* What is being asked *
Scan the material for the word "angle", and copy each line where it shows up.

•••••

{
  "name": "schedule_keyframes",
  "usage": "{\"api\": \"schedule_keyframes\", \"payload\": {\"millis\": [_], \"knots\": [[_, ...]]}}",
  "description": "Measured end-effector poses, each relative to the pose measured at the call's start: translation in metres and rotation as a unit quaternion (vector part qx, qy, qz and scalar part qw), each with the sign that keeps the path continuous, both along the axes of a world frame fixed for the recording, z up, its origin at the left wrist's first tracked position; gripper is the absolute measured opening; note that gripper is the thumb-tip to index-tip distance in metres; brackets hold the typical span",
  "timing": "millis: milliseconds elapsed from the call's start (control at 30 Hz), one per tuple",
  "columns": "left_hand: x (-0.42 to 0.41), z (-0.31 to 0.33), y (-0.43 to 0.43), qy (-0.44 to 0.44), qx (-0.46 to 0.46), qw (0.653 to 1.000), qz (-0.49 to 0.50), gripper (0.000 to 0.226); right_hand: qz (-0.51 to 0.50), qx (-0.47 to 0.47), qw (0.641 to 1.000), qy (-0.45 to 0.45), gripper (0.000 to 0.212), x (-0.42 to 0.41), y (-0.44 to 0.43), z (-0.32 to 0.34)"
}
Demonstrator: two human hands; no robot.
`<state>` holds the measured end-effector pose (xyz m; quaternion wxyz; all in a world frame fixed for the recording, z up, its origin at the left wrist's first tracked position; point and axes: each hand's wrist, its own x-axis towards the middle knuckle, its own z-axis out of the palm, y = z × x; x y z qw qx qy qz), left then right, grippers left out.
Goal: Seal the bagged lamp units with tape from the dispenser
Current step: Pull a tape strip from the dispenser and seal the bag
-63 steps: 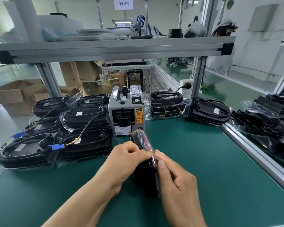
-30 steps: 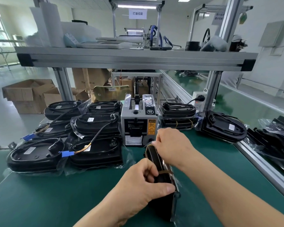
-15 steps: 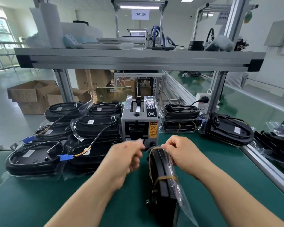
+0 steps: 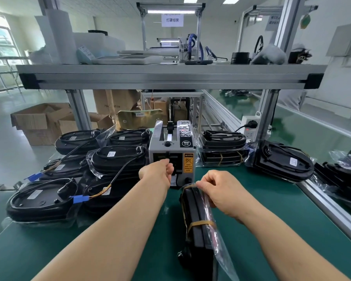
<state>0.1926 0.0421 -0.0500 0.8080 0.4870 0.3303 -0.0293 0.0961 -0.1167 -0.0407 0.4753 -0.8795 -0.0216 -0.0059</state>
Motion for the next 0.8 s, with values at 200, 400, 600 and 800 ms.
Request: {"api": "schedule_keyframes", "payload": {"millis": [200, 400, 600, 800], "knots": [[-0.011, -0.003, -0.009, -0.049, 0.008, 0.996, 0.078, 0.014, 0.003, 0.011, 1.000, 0.006, 0.024, 0.001, -0.002, -0.002], [-0.055, 0.011, 0.018, -0.188, 0.064, 0.944, -0.262, 0.022, 0.008, 0.089, 0.996, 0.026, 0.024, 0.003, -0.007, -0.006], [-0.085, 0.022, 0.014, -0.213, 0.226, 0.838, -0.449, 0.022, 0.021, 0.118, 0.992, 0.029, 0.026, 0.001, -0.007, -0.005], [-0.081, 0.018, 0.007, -0.204, 0.284, 0.831, -0.432, 0.020, 0.014, 0.118, 0.993, 0.027, 0.026, 0.002, -0.007, -0.007]]}}
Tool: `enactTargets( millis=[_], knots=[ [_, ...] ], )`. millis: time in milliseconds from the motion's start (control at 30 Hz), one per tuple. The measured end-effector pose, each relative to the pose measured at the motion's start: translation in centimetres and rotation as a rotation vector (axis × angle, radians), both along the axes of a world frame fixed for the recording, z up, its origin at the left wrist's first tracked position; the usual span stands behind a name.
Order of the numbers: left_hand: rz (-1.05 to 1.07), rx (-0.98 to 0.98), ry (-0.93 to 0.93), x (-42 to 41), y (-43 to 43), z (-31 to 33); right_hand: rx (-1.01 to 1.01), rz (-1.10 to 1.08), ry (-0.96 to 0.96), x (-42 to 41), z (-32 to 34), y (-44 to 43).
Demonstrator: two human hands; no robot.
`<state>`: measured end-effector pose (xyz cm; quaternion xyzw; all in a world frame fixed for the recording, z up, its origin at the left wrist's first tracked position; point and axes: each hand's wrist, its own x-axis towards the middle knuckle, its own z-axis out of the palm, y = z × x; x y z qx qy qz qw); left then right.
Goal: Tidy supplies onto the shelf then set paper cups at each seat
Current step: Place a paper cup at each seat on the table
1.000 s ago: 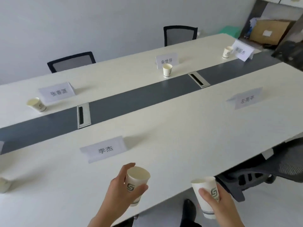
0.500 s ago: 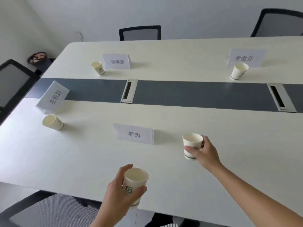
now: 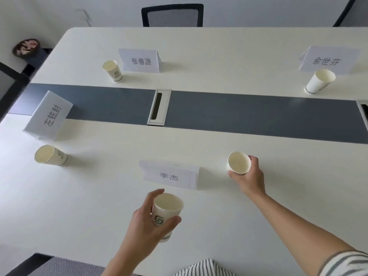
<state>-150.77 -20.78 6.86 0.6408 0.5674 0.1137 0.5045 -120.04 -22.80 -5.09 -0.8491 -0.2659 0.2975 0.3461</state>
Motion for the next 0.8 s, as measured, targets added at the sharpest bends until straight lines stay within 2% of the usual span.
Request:
enactTargets(
  millis=[333,567,800],
  knots=[
    [-0.188,0.024,-0.070,4.0,3.1,-0.2,-0.024,0.039,0.051,0.3,0.2,-1.4],
    [-0.303,0.071,-0.113,6.1,1.3,0.6,-0.007,-0.083,0.010,0.3,3.1,-7.1],
    [-0.450,0.082,-0.196,7.3,-4.6,1.9,0.191,-0.198,0.183,-3.4,8.7,-16.5]
  ],
)
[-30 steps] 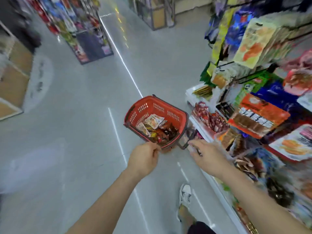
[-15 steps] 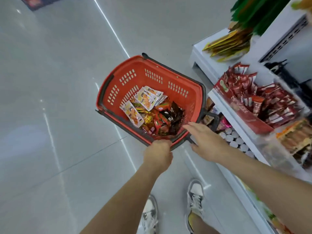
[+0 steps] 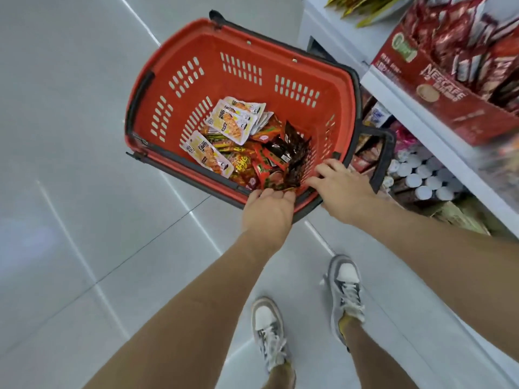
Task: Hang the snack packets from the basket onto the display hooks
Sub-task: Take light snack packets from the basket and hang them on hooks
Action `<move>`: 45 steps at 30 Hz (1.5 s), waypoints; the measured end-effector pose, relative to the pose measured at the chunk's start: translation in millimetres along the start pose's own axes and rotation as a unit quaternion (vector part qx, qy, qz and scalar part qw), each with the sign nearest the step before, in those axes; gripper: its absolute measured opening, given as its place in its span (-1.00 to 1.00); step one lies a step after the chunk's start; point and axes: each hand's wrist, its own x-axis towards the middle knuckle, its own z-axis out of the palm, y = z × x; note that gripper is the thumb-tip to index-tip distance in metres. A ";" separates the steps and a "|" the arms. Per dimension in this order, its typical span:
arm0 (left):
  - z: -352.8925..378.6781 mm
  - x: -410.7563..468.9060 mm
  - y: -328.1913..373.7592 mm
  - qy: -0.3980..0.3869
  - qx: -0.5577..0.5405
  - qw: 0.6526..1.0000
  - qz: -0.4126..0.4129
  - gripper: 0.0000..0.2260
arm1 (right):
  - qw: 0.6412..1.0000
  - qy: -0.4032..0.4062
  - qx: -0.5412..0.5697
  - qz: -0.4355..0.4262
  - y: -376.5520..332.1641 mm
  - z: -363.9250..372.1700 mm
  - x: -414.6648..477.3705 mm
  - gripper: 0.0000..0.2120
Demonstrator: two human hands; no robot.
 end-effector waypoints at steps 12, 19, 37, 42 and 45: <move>14.7 -14.0 9.3 0.005 0.123 0.992 0.024 -0.64 | 0.998 0.049 -0.044 0.010 -15.9 5.7 -22.0 -0.58; 30.7 -3.1 3.8 -0.023 0.161 0.986 0.044 -0.61 | 0.985 0.148 -0.089 0.017 -25.1 37.3 -17.9 -0.83; 72.2 -170.0 49.7 -0.185 -0.023 0.976 0.111 -0.50 | 0.974 -0.191 -0.040 -0.119 -57.2 88.9 -193.9 -0.36; 90.4 -190.1 88.7 -0.179 -0.005 0.978 0.110 -0.65 | 0.969 -0.240 0.048 -0.037 -17.2 111.7 -259.9 -0.21; 95.5 -195.3 111.7 -0.213 -0.003 0.970 0.120 -0.64 | 0.965 -0.257 0.048 -0.005 6.2 124.9 -298.4 -0.32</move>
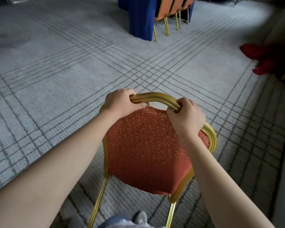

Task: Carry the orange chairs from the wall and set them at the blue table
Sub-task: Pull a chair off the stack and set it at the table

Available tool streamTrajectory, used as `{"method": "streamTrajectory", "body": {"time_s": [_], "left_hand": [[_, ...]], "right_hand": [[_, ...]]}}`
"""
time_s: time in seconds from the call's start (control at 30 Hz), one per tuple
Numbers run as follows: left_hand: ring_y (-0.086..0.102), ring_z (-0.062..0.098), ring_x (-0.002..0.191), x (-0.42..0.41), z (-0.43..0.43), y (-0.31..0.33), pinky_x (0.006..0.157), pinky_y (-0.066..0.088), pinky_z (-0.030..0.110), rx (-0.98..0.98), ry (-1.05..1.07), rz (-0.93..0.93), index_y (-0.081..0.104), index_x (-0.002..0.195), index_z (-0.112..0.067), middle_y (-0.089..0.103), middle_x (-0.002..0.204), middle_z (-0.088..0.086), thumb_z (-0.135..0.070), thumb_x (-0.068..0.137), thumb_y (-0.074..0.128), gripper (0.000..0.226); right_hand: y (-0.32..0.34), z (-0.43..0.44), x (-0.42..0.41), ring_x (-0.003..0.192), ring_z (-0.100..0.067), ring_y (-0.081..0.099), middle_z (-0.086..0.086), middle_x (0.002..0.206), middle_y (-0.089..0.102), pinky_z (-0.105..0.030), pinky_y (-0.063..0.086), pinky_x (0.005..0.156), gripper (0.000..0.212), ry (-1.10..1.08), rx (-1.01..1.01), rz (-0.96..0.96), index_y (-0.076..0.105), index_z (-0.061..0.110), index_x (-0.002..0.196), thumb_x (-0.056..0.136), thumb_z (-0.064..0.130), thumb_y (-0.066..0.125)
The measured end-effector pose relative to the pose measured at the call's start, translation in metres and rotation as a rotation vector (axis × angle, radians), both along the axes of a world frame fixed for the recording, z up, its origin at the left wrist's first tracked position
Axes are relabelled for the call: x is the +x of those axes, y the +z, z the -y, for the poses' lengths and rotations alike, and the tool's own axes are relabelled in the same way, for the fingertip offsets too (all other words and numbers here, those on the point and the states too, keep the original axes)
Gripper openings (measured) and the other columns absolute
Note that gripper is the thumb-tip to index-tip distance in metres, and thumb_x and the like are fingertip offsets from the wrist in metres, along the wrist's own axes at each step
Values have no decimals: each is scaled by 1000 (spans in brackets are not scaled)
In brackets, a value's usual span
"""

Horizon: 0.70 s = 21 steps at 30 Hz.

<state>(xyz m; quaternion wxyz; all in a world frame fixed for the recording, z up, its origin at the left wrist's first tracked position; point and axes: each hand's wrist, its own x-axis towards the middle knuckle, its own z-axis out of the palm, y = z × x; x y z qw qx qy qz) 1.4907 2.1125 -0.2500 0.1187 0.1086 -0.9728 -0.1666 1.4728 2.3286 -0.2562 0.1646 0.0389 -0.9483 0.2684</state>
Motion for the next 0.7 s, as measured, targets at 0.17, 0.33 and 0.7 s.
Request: {"method": "streamTrajectory", "body": {"time_s": [0.17,0.33,0.7], "left_hand": [[55,13,63,2,1,6,57,38,27,-128,-112,21,52,67,-21,56,62,-9,-76,68,56,56],[49,14,57,3,3,-7,46,21,21,-96,-180,-141,48,63,-20,49,57,-8,-68,67,52,48],[48,7,45,-93,45,-15,43,31,19,-61,-224,-210,49,52,-22,50,47,-9,-71,62,63,52]], "right_hand": [[11,-8,-2,63,-21,56,3,63,58,-24,31,50,28,39,92,188,59,16,67,66,45,62],[8,-2,1,62,-18,50,5,67,53,-22,27,47,23,75,178,89,57,19,67,73,41,60],[7,34,-94,57,-18,50,5,60,51,-23,31,48,20,72,235,52,54,20,61,72,35,61]]}}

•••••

* Exercise solution *
Tool: `enactTargets( millis=[_], knots=[ [_, ...] ], )`. millis: time in milliseconds from the motion's start (control at 30 Hz), one per tuple. The measured end-effector pose, each relative to the pose measured at the motion's start: translation in centimetres and rotation as a rotation vector (axis × angle, radians), both along the axes of a world frame fixed for the recording, z up, its origin at the left wrist's first tracked position; the usual span stands behind a name.
The measured end-effector pose relative to the pose measured at the call's start, translation in metres and rotation as a rotation vector (axis × angle, radians), both along the axes of a world frame fixed for the recording, z up, its origin at the left wrist's first tracked position

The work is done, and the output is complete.